● What needs to be done: A word-for-word transcription of the whole listing is required.

*** Collected data Section Begins ***

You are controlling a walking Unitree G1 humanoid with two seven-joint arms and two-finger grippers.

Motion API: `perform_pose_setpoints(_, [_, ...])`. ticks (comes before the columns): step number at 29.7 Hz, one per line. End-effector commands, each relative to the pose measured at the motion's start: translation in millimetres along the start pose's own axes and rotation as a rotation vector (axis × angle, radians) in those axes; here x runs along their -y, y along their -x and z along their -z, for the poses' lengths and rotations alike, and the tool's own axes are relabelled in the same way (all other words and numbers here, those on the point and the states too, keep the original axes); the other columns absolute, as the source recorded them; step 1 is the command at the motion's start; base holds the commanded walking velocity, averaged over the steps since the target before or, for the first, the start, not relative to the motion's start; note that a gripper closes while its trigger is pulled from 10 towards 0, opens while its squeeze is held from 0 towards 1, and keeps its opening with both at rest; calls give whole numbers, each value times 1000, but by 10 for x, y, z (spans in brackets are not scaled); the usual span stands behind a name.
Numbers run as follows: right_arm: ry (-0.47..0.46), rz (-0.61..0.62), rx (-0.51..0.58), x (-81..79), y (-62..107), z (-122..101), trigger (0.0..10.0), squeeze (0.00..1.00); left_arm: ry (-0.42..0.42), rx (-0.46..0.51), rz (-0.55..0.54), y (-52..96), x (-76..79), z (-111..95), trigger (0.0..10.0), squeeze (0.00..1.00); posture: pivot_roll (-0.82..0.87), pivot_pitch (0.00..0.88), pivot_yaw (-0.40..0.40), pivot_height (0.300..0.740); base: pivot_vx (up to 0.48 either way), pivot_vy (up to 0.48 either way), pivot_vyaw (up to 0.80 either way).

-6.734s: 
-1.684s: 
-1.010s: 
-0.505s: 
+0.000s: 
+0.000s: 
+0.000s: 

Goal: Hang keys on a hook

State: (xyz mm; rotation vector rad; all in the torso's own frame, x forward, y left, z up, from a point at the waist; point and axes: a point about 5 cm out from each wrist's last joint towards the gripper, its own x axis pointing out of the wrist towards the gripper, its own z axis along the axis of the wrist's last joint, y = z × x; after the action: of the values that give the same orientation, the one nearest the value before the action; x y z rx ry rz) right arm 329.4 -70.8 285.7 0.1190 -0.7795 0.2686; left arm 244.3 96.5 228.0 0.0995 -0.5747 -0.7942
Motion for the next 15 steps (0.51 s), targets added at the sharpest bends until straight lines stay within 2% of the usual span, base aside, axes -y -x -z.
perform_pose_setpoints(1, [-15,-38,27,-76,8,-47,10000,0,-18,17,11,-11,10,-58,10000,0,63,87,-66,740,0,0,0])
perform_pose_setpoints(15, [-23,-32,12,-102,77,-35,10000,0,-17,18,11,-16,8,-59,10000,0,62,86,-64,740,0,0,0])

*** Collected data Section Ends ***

● Answer to the problem:
You are controlling a walking Unitree G1 humanoid with two seven-joint arms and two-finger grippers.

Motion API: `perform_pose_setpoints(_, [_, ...])`. ticks (comes before the columns): step number at 29.7 Hz, one per line. End-effector commands, each relative to the pose measured at the motion's start: translation in millimetres along the start pose's own axes and rotation as a rotation vector (axis × angle, radians) in those axes; here x runs along their -y, y along their -x and z along their -z, for the poses' lengths and rotations alike, and the tool's own axes are relabelled in the same way (all other words and numbers here, those on the point and the states too, keep the original axes); the other columns absolute, as the source recorded them; step 1 is the command at the motion's start; base holds the commanded walking velocity, averaged over the steps since the target before or, for the first, the start, not relative to the motion's start; note that a gripper closes while its trigger is pulled from 10 towards 0, opens while its squeeze is held from 0 towards 1, and keeps its opening with both at rest; calls give whole numbers, each value times 1000, but by 10 for x, y, z (spans in brackets are not scaled); the usual span stands behind a name.
Numbers run as follows: right_arm: ry (-0.47..0.46), rz (-0.61..0.62), rx (-0.51..0.58), x (-81..79), y (-62..107), z (-122..101), trigger (0.0..10.0), squeeze (0.00..1.00); left_arm: ry (-0.42..0.42), rx (-0.46..0.51), rz (-0.55..0.54), y (-52..96), x (-76..79), z (-111..95), trigger (0.0..10.0), squeeze (0.00..1.00); posture: pivot_roll (-0.82..0.87), pivot_pitch (0.00..0.88), pivot_yaw (-0.40..0.40), pivot_height (0.300..0.740); base: pivot_vx (up to 0.48 either way), pivot_vy (up to 0.48 either way), pivot_vyaw (up to 0.80 either way).

-6.734s: 
-1.684s: 
-1.010s: 
-0.505s: 
+0.000s: 
+0.000s: 
+0.000s: 

Goal: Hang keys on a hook

State: (xyz mm; rotation vector rad; all in the torso's own frame, x forward, y left, z up, from a point at the waist; point and axes: a point about 5 cm out from each wrist's last joint towards the gripper, its own x axis pointing out of the wrist towards the gripper, its own z axis along the axis of the wrist's last joint, y = z × x; after the action: of the values that give the same orientation, the one nearest the value before the action; x y z rx ry rz) right arm 329.4 -70.8 285.7 0.1190 -0.7795 0.2686; left arm 244.3 96.5 228.0 0.0995 -0.5747 -0.7942
Motion for the next 15 steps (0.51 s), targets added at the sharpest bends until straight lines stay within 2% of the usual span, base aside, axes -y -x -z.
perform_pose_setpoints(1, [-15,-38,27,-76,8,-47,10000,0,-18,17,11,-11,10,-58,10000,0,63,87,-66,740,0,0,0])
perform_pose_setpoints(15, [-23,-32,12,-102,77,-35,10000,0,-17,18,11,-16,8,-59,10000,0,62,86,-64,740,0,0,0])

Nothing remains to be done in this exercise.